On this occasion, we decided to stay beyond the lagoon, and it paid off. It was dark, except for a small tilly light we had buried in a deep sand hole. Doing this throws most of the light upwards, rather than onto the shore line and water. Salmon can get easily spooked by sudden bright light at night. Hey, that rhymes. Anyway, I was using Salmon Rig No. 2, with chemically sharpened 4/0 triple ganged hooks with a pilchard bait.
Chinook's Abu 7000 ratchet drag started making itself known, then my Silstar Baitrunner let me know it had company. I eventually landed mine, and seeing that NCO had never seen an Australian Salmon caught close up, decided to take the hooks out of my salmon. While holding the fish and trying to unhook it, the fish suddenly jerked and struggled, and as a result, one of the snelled ganged chemically sharpened hooks went straight thru NCO's thumb, just below his finger nail, in one end, out the other.
I quickly cut the line from the hook to release the line tension on the hook, and all three of us started debating whether it was possible to take the hook out with as little discomfort to NCO. During our debate, NCO's reel starts to spin against the drag. Being a true fisherman, NCO gets up, quickly runs over to his rod, and somehow, with hook in finger, strikes the rod, reels in and lands the first salmon he has ever caught in his life. Then he abruptly sat down, tired and with the onset of shock, didn't look to good.
We decided that we would leave all our rods, backpacks and tackle hidden in the sand dunes, and to pick them up the next morning. We buried the fish in the cold sand to protect them, and we started walking back to the car park to take NCO to the hospital. We stopped at Pondalowie Bay Camping Ground for the nearest phone, and Yorketown Hospital was made aware that we were bringing in our wounded.
You think that's the end of it, well no, you're wrong. Imagine three guys, all dressed in wet weather gear, waders and beanies. They haven't had a shower or shaven for a day, smell of fish, bait and guts, and walk into a public hospital that's usually closed at one o'clock in the morning. To top it all off, as we walk in, the nurses are instantly apologetic to us about the doctor on duty (who had to be especially called in), saying that he is very grumpy and complaining about being woken up early in the morning for the third time that week. The nurses are to be commended for their compassion and professionalism at that time of night. As far as the doctor is concerned, I now know who not to see if I have an accident. His manners leave much to be desired for.

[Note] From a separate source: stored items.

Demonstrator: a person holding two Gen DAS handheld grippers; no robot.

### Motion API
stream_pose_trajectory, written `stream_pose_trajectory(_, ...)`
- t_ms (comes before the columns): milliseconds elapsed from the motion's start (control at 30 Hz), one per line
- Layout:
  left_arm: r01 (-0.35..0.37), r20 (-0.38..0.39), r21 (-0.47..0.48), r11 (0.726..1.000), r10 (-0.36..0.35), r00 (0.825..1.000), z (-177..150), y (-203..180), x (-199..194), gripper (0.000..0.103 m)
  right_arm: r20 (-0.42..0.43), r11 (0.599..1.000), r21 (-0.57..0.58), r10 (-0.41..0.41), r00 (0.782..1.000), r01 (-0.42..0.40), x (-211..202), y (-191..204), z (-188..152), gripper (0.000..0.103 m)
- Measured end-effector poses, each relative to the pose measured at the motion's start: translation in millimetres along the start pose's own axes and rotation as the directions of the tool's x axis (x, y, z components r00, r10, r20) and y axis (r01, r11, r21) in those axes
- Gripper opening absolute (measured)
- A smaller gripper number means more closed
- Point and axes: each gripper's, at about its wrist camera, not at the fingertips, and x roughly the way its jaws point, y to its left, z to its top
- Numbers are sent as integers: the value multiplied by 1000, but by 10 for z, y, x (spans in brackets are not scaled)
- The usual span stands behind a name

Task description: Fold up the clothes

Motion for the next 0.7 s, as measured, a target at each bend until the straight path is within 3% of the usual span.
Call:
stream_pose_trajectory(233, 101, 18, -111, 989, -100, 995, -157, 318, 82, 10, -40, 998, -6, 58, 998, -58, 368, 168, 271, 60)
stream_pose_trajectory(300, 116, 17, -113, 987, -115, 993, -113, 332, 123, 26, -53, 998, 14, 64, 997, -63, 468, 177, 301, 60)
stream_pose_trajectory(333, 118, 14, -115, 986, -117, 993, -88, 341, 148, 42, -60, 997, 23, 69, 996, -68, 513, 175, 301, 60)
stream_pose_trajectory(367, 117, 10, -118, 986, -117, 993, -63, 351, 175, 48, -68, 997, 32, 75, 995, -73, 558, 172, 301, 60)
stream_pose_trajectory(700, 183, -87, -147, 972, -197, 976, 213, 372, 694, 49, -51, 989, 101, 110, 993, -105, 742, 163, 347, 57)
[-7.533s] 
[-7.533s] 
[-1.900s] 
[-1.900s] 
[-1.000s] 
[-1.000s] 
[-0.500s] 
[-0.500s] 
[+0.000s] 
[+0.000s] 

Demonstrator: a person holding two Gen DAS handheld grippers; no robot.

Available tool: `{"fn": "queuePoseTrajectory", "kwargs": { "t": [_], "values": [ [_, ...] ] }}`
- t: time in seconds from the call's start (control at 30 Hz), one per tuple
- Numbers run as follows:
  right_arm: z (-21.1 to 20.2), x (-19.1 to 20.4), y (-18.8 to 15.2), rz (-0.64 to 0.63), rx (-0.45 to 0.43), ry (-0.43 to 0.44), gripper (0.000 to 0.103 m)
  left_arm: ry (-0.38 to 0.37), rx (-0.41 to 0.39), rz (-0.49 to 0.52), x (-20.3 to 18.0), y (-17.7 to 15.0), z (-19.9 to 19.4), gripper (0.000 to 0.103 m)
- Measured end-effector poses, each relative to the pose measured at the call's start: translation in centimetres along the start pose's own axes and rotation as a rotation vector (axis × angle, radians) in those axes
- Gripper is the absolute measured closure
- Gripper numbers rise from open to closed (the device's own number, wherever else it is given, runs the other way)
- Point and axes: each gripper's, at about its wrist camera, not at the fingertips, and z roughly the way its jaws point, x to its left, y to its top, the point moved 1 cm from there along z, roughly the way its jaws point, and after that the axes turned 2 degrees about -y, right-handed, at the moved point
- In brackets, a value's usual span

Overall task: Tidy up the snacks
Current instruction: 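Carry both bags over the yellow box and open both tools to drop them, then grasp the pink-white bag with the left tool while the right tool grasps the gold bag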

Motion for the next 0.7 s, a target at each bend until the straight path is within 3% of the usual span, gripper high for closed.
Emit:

Anyway, we returned to Shepherd's Hut and suggested that NCO should stay the night, as a precaution. The next day we returned to pick our tackle and rods, unearthed the night's fish and unfortunately had an unsuccessful session that morning.
We definitely gained something from this trip. Overall, we caught about a dozen salmon, we know where Yorketown Hospital is, and that chemically sharpened hooks are very sharp.
We haven't seen NCO since, but at least he has a war wound that will remind him of the first salmon he ever caught.